◆ TASK TO COMPLETE:
Only the number is wanted: how many lines below contain "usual"?
══════
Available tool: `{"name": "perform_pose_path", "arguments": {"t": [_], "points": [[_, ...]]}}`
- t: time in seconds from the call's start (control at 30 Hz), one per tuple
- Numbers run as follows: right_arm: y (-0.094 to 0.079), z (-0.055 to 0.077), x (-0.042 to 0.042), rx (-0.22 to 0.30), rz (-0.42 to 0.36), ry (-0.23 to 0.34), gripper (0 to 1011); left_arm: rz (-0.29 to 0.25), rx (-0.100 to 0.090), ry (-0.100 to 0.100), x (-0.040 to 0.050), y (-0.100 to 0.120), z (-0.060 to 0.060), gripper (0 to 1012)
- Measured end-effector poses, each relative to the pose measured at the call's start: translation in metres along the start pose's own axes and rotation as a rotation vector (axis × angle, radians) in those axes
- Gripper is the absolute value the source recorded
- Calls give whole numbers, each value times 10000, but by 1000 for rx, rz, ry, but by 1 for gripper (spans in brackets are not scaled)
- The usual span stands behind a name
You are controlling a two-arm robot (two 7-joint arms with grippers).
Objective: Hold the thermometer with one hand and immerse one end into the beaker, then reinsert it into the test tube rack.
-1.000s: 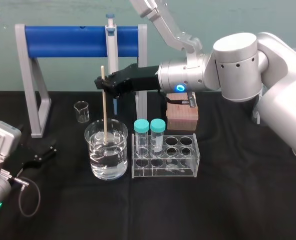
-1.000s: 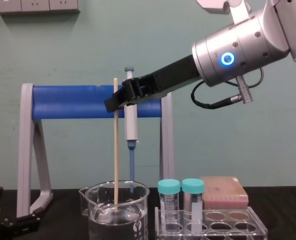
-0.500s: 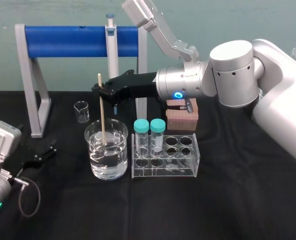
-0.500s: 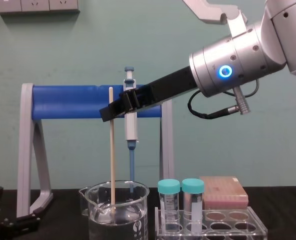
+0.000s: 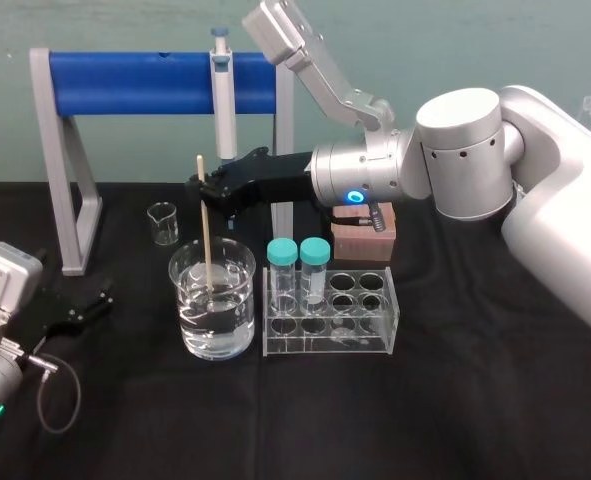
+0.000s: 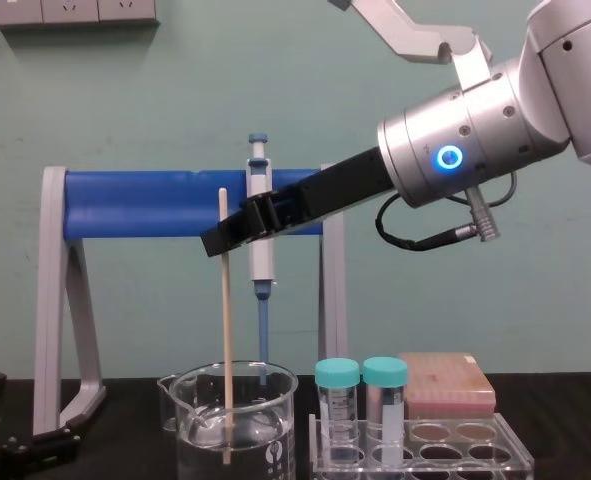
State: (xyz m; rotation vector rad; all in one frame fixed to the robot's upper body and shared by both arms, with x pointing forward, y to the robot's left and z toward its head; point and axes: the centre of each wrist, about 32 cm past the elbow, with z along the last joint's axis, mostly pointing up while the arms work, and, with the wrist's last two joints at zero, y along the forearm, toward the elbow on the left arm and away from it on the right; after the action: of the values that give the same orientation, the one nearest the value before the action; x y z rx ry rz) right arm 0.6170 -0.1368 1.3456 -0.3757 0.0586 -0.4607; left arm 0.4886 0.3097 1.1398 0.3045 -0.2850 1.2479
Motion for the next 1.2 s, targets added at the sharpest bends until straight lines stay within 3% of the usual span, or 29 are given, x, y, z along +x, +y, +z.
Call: {"name": "perform_pose_path", "arguments": {"t": [1.2], "points": [[82, -96, 32, -11, -12, 7, 48, 0, 0, 0, 0, 0, 0, 1004]]}}
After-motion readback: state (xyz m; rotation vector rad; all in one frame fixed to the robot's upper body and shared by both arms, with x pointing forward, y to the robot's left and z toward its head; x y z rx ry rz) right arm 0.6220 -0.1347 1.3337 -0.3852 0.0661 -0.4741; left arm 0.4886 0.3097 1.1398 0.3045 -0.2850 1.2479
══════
◆ WRITTEN SOLUTION:
2